(Data entries)
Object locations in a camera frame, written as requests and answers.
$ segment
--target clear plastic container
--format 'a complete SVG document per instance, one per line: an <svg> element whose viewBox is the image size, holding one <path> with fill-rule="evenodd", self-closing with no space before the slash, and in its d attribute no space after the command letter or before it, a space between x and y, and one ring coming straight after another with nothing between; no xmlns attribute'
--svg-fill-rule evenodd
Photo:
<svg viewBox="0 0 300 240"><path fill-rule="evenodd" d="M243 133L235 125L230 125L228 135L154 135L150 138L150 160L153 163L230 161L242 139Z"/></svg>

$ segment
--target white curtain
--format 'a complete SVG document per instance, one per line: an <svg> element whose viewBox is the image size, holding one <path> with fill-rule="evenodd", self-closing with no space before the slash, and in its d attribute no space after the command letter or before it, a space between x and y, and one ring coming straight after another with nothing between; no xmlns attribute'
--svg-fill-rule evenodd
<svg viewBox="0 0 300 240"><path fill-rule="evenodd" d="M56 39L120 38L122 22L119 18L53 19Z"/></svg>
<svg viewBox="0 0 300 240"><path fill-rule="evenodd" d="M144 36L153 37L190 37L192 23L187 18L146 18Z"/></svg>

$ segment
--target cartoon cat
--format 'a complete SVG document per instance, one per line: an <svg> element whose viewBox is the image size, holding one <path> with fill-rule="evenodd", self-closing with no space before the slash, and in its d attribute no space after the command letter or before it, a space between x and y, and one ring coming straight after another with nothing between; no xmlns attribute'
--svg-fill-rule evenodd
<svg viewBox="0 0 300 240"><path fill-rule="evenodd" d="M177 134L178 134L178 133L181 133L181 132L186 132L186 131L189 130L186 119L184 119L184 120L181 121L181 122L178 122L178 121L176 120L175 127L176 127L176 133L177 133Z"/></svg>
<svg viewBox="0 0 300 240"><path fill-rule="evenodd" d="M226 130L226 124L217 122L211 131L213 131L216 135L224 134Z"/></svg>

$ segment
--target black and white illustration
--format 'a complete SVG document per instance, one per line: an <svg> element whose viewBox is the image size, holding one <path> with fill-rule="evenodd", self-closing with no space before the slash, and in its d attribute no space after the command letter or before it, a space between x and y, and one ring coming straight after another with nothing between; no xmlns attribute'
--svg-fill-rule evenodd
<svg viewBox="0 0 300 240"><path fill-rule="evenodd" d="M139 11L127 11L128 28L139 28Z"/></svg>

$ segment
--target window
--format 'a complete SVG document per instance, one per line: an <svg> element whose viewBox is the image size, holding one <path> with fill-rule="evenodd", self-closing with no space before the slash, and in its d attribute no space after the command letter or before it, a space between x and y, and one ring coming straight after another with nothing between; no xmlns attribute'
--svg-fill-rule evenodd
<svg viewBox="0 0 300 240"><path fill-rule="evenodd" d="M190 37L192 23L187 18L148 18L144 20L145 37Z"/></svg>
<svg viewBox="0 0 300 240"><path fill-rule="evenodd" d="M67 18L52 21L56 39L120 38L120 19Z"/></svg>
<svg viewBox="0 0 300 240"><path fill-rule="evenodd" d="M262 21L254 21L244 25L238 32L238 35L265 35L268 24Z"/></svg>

-- TASK INSTRUCTIONS --
Go through the records and print each one exactly.

-- PROBLEM SOLUTION --
Object locations in a camera frame, written as requests and answers.
$ segment
--target clear plastic container
--format 'a complete SVG document per instance, one per line: an <svg> element whose viewBox is the image size, holding one <path> with fill-rule="evenodd", self-closing with no space before the slash, and in its d attribute no space after the command letter or before it, a space between x and y, and one ring coming straight after another with nothing between; no xmlns attribute'
--svg-fill-rule evenodd
Photo:
<svg viewBox="0 0 300 240"><path fill-rule="evenodd" d="M243 133L235 125L230 125L228 135L154 135L150 138L150 160L153 163L230 161L242 139Z"/></svg>

$ segment
--target white curtain
--format 'a complete SVG document per instance, one per line: an <svg> element whose viewBox is the image size, holding one <path> with fill-rule="evenodd", self-closing with no space before the slash, and in its d attribute no space after the command letter or before it, a space between x and y, and one ring coming straight after another with nothing between; no xmlns attribute'
--svg-fill-rule evenodd
<svg viewBox="0 0 300 240"><path fill-rule="evenodd" d="M56 39L120 38L122 22L119 18L53 19Z"/></svg>
<svg viewBox="0 0 300 240"><path fill-rule="evenodd" d="M144 36L153 37L190 37L192 23L187 18L146 18Z"/></svg>

$ segment
--target cartoon cat
--format 'a complete SVG document per instance, one per line: an <svg> element whose viewBox is the image size, holding one <path> with fill-rule="evenodd", self-closing with no space before the slash, and in its d attribute no space after the command letter or before it, a space between x and y, and one ring coming straight after another with nothing between; no xmlns attribute'
--svg-fill-rule evenodd
<svg viewBox="0 0 300 240"><path fill-rule="evenodd" d="M177 134L178 134L178 133L181 133L181 132L186 132L186 131L189 130L186 119L184 119L184 120L181 121L181 122L178 122L178 121L176 120L175 127L176 127L176 133L177 133Z"/></svg>
<svg viewBox="0 0 300 240"><path fill-rule="evenodd" d="M226 130L226 124L217 122L211 131L213 131L216 135L224 134Z"/></svg>

$ segment
--target black and white illustration
--format 'a complete SVG document per instance, one per line: an <svg> element whose viewBox is the image size, holding one <path> with fill-rule="evenodd", self-closing with no space before the slash, and in its d attribute no space after the command letter or before it, a space between x and y, and one ring coming straight after another with nothing between; no xmlns attribute'
--svg-fill-rule evenodd
<svg viewBox="0 0 300 240"><path fill-rule="evenodd" d="M139 11L127 11L128 28L139 28Z"/></svg>

$ segment
--target window
--format 'a complete SVG document per instance, one per line: an <svg> element whose viewBox is the image size, holding one <path> with fill-rule="evenodd", self-closing with no space before the slash, and in its d attribute no space after the command letter or before it, a space between x and y, and one ring coming straight after another with nothing between; no xmlns attribute'
--svg-fill-rule evenodd
<svg viewBox="0 0 300 240"><path fill-rule="evenodd" d="M190 37L192 23L187 18L148 18L144 20L145 37Z"/></svg>
<svg viewBox="0 0 300 240"><path fill-rule="evenodd" d="M67 18L52 21L56 39L120 38L120 19Z"/></svg>
<svg viewBox="0 0 300 240"><path fill-rule="evenodd" d="M262 21L254 21L244 25L238 32L238 35L265 35L268 24Z"/></svg>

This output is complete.